Le préfet la lut deux fois, très posément. Les deux jeunes gens se regardaient.

«—C'est une grand diable de chose que ces élections, dit le préfet, et qui depuis trois semaines m'empêche de dormir, moi qui, grâce à Dieu, en temps ordinaire, n'entends pas tomber ma dernière pantoufle. Si, entraîné par mon zèle pour le gouvernement du roi, je me laissais aller à quelque mesure un peu trop acerbe envers mes administrés, je perdrais la paix de l'âme. Ah! mes jeunes amis, conservez longtemps la paix de l'âme! Ne vous permettez jamais en administration la moindre action, je ne dis pas douteuse aux yeux de l'honneur, mais douteuse à vos propres yeux. Sans la paix de l'âme, y a-t-il possibilité de bonheur?»

Le souper était servi.

«—Ah! misérable, pensait Lucien, es-tu fait pour me torturer! et quoique mourant de faim, il éprouva une telle contraction de diaphragme qu'il ne put avaler une seule bouchée.

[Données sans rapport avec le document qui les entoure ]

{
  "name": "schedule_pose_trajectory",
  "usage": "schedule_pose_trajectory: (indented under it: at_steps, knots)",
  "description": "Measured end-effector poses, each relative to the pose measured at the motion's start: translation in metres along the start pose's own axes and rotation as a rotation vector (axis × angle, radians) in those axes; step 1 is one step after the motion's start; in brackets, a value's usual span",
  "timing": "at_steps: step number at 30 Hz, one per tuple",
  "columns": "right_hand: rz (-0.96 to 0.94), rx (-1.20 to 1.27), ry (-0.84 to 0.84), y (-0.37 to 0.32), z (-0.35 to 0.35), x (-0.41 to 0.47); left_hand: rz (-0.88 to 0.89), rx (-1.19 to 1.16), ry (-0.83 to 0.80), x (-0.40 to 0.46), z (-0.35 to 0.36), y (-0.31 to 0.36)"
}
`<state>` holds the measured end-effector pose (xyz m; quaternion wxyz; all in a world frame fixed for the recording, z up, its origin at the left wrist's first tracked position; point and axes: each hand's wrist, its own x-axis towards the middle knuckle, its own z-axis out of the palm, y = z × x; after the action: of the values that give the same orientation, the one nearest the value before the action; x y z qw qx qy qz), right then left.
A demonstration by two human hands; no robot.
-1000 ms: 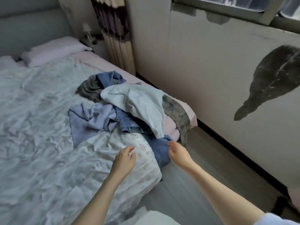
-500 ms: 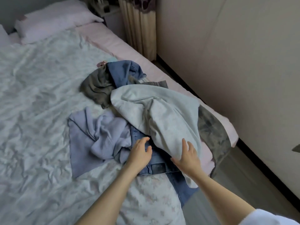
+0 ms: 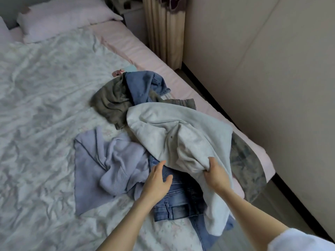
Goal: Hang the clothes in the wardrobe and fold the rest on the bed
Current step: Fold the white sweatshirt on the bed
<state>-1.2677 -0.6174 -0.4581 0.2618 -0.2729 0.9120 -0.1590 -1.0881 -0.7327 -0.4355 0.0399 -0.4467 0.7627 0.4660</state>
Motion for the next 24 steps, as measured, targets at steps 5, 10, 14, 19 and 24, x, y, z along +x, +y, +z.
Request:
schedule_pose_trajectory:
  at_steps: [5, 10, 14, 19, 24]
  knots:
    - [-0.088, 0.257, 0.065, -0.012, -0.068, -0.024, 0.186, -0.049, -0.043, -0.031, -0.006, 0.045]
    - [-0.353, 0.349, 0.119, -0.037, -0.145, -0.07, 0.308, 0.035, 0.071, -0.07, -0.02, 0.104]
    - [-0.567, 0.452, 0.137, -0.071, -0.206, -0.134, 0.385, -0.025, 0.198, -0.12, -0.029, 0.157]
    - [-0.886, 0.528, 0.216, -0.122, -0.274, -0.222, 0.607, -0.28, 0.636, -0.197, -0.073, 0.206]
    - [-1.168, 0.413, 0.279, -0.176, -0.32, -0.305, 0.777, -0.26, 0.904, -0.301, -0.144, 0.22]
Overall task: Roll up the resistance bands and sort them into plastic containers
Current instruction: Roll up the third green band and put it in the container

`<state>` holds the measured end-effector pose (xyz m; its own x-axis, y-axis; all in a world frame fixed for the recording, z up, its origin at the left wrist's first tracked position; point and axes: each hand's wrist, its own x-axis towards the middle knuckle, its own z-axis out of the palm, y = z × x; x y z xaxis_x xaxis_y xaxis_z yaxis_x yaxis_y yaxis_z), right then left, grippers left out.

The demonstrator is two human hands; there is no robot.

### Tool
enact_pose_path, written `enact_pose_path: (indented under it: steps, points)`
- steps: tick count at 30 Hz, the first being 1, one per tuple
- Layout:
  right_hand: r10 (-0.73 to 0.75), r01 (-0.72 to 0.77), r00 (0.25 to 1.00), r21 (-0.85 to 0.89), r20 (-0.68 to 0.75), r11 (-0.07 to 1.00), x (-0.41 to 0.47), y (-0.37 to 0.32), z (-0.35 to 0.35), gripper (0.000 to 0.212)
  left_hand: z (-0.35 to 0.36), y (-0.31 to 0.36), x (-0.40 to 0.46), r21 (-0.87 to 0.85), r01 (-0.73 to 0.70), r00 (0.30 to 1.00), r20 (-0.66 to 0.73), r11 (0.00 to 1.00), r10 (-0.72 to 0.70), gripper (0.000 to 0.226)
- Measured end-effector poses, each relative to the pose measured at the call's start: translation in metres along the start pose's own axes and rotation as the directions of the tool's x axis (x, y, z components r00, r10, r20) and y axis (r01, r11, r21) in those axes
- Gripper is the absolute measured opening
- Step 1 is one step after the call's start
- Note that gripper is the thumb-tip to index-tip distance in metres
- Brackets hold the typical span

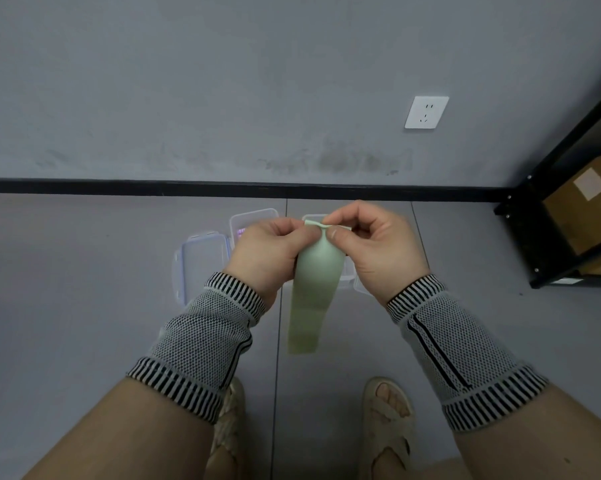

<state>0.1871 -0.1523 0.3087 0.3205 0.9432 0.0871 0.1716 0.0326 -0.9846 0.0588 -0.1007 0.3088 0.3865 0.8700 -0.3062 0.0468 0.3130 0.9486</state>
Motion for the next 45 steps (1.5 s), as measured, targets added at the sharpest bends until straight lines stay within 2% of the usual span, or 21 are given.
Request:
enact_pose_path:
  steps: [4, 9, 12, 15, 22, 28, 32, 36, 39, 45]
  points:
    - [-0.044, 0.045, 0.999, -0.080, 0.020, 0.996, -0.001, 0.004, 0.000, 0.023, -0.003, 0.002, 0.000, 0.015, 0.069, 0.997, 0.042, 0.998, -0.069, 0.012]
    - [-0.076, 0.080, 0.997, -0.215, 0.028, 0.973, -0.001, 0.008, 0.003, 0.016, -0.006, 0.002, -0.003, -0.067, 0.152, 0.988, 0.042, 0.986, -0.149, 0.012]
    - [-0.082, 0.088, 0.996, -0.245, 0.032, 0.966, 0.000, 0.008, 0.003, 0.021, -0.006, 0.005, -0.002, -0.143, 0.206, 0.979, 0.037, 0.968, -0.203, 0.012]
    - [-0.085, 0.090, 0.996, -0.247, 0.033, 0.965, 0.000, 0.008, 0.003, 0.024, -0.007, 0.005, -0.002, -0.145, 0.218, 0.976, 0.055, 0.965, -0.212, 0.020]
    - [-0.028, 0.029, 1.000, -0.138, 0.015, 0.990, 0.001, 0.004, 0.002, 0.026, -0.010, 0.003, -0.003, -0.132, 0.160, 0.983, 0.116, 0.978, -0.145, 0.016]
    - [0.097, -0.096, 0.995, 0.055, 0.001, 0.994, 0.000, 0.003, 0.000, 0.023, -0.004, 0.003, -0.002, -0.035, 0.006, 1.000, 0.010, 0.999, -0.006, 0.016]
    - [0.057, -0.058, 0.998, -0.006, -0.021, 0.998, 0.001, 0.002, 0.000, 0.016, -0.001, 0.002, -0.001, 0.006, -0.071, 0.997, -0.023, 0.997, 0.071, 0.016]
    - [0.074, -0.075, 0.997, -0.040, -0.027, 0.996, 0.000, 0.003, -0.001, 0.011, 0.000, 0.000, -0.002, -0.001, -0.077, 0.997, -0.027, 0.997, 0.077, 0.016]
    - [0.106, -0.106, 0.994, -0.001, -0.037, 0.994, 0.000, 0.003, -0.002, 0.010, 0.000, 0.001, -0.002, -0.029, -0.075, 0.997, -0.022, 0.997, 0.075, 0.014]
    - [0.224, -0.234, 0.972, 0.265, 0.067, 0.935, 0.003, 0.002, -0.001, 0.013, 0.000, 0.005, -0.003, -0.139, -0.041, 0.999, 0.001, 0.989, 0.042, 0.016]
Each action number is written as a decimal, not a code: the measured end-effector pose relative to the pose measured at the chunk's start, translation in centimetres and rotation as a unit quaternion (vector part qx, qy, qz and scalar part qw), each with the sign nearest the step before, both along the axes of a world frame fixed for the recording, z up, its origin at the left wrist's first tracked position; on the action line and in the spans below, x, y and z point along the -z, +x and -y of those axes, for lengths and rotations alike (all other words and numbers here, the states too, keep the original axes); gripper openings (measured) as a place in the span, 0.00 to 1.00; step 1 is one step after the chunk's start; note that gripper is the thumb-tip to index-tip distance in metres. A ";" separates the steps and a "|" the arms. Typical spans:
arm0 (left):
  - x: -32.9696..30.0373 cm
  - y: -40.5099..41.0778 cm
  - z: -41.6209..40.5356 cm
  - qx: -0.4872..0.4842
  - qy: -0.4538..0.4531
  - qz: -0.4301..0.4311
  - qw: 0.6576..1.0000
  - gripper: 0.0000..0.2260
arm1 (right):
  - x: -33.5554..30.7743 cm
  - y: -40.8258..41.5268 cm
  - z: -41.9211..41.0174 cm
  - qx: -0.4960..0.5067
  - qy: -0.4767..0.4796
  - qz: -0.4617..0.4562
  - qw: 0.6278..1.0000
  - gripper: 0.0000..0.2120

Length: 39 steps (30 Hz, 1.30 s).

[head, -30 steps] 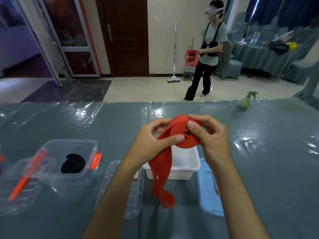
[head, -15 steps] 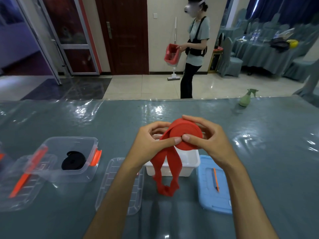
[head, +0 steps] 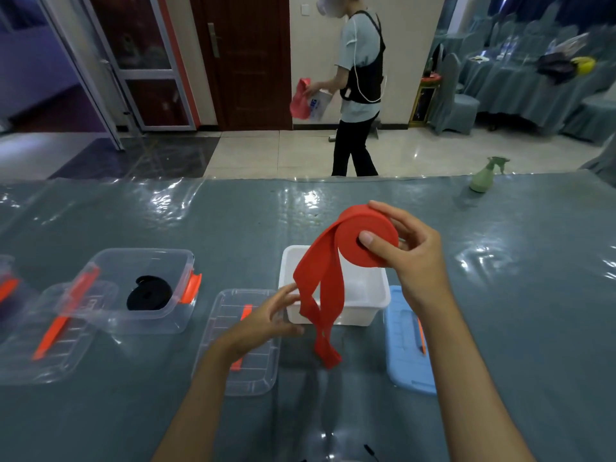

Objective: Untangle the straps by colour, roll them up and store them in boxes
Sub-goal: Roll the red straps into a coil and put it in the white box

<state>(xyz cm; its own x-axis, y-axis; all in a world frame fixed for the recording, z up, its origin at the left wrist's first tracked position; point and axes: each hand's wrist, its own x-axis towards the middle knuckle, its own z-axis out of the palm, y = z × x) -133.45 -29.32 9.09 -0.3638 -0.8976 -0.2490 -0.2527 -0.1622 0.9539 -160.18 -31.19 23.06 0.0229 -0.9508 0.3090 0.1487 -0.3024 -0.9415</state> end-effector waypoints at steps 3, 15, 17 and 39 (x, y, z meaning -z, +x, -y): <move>4.5 -0.3 0.2 0.025 0.024 0.060 0.998 0.38 | 0.1 0.1 0.1 0.003 0.003 0.004 1.000 0.25; 12.1 -6.0 1.9 -0.078 0.005 0.162 0.984 0.15 | -0.1 -1.2 -0.6 0.020 0.005 0.002 1.000 0.24; 13.0 -6.1 1.6 -0.084 0.030 0.157 0.984 0.21 | 0.0 -1.3 -0.7 0.026 0.008 0.010 1.000 0.23; 14.2 -5.6 -1.0 -0.114 0.059 0.050 0.990 0.09 | -0.1 -3.3 -0.8 0.088 0.017 0.017 0.996 0.21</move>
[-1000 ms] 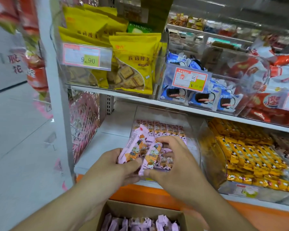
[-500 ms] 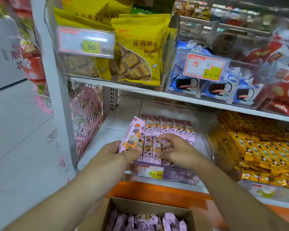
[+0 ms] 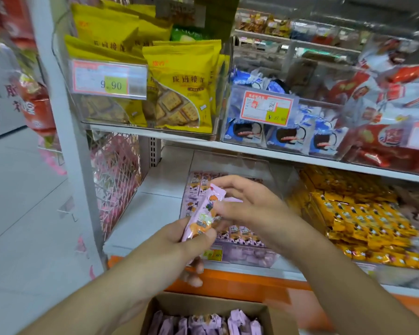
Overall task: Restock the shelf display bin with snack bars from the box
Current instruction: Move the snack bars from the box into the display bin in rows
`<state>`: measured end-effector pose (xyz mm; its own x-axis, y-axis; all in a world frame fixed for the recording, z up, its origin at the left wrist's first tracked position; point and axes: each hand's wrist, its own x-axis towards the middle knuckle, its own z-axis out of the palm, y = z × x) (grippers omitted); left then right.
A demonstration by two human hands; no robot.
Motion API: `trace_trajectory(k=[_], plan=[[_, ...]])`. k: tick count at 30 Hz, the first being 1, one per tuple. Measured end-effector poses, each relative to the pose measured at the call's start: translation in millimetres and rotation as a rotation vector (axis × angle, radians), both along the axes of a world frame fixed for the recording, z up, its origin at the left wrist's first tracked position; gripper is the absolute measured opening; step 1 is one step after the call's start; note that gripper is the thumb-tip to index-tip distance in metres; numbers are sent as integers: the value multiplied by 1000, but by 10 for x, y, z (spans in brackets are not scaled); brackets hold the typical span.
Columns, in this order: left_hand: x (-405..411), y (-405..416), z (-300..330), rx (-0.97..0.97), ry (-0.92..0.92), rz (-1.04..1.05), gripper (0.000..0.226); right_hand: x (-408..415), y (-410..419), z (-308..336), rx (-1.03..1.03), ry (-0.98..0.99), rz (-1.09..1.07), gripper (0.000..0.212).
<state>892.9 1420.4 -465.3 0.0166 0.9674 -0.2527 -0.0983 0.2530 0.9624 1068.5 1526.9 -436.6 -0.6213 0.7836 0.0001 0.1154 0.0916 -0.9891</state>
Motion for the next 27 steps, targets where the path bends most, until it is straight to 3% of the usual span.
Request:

«—Mangez donc, monsieur le commissaire, disait le préfet. Imitez monsieur votre adjoint.

«—Secrétaire seulement, monsieur,» répliqua Coffe en continuant à manger comme un loup.

Ce mot jeté avec force parut cruel à Lucien. Il ne put s'empêcher de regarder son ami.

«—Vous ne voulez donc pas m'aider à porter l'infamie de ma mission?» disait ce regard.

Coffe ne comprit rien. C'était un homme parfaitement raisonnable, mais nullement délicat.